→ **Exercise data**
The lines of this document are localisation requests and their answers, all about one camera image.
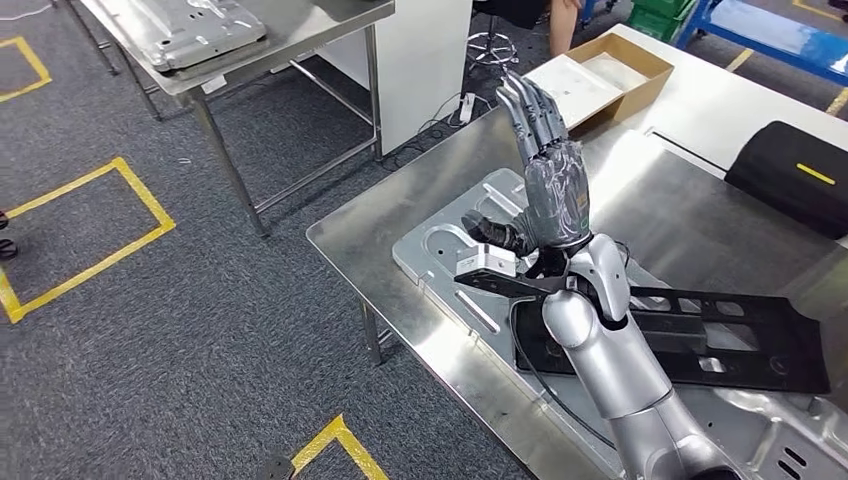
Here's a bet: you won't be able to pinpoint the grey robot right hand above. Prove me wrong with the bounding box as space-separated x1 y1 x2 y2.
460 71 593 258

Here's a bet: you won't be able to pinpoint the black plastic plate bracket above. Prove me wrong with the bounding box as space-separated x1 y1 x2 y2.
513 286 831 395

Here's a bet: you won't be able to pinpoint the steel workbench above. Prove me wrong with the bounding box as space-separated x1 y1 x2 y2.
305 105 848 480

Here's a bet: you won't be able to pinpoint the stamped sheet metal panel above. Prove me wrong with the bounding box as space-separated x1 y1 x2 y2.
132 0 268 73
392 167 848 480

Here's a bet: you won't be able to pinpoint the brown cardboard box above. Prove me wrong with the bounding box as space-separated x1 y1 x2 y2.
566 33 676 124

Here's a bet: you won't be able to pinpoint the chrome stool base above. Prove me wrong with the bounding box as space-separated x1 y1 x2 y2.
466 13 521 68

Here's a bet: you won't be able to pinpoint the person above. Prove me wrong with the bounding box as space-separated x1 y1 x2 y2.
473 0 583 58

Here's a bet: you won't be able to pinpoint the white cabinet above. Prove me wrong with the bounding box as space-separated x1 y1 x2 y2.
317 0 475 157

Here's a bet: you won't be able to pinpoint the white table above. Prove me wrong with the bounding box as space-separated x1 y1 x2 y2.
523 23 848 250

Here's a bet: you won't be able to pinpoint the green plastic crate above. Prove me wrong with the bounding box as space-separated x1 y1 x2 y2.
625 0 700 42

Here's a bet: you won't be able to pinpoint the black case with yellow label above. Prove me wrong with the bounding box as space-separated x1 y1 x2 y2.
723 120 848 241

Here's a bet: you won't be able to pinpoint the blue metal cart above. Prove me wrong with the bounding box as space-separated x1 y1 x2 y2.
675 0 848 87

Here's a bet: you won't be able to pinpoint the steel table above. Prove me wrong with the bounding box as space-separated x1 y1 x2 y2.
66 0 397 240

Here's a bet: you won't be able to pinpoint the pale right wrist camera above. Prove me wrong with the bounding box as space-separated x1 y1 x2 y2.
455 243 518 280

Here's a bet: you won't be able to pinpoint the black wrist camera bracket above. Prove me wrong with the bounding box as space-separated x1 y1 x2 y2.
455 261 578 299

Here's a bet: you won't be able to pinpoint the tangled floor cables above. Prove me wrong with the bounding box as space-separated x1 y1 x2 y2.
380 92 505 174

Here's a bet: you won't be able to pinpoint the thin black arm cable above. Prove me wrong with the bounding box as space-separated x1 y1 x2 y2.
508 298 617 452

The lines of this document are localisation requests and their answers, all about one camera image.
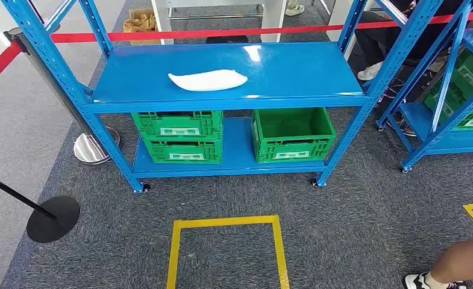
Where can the open cardboard box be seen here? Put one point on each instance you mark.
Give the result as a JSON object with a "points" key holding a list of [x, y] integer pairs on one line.
{"points": [[140, 24]]}

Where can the open green plastic crate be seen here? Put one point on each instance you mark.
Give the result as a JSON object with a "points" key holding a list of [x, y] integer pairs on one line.
{"points": [[292, 127]]}

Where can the black stanchion post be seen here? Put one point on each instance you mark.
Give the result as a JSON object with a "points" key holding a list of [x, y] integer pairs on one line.
{"points": [[54, 219]]}

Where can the white plastic shell part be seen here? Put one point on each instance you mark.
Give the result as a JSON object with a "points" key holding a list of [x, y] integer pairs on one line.
{"points": [[208, 81]]}

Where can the white desk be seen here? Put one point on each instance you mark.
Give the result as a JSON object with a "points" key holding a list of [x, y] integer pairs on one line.
{"points": [[274, 20], [333, 20]]}

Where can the blue metal shelf rack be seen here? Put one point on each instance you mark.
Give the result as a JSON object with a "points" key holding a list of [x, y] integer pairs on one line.
{"points": [[451, 141], [228, 68]]}

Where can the chrome stanchion post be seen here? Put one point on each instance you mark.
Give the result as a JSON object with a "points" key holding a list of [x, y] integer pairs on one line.
{"points": [[86, 153]]}

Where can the black round stool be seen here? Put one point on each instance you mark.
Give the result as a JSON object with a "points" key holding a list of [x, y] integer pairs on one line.
{"points": [[226, 39]]}

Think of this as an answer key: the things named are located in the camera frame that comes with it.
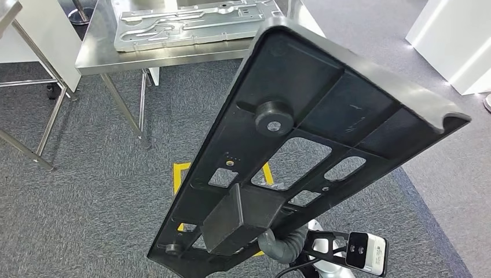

→ **Problem to solve**
In the records above, locate every line with the string "mark" and copy it.

→ **Response to this task**
Where can the open cardboard box be seen here? Put one point on each instance you mark.
Where can the open green plastic crate be seen here? Put one point on each instance you mark.
Where can the black stanchion post be seen here? Put one point on each instance you mark.
Where can the white plastic shell part be seen here? Put one point on each instance you mark.
Where can the white desk be seen here? Put one point on each instance you mark.
Where can the blue metal shelf rack be seen here? Put one point on each instance you mark.
Where can the chrome stanchion post be seen here? Put one point on each instance you mark.
Where can the black round stool be seen here? Put one point on each instance you mark.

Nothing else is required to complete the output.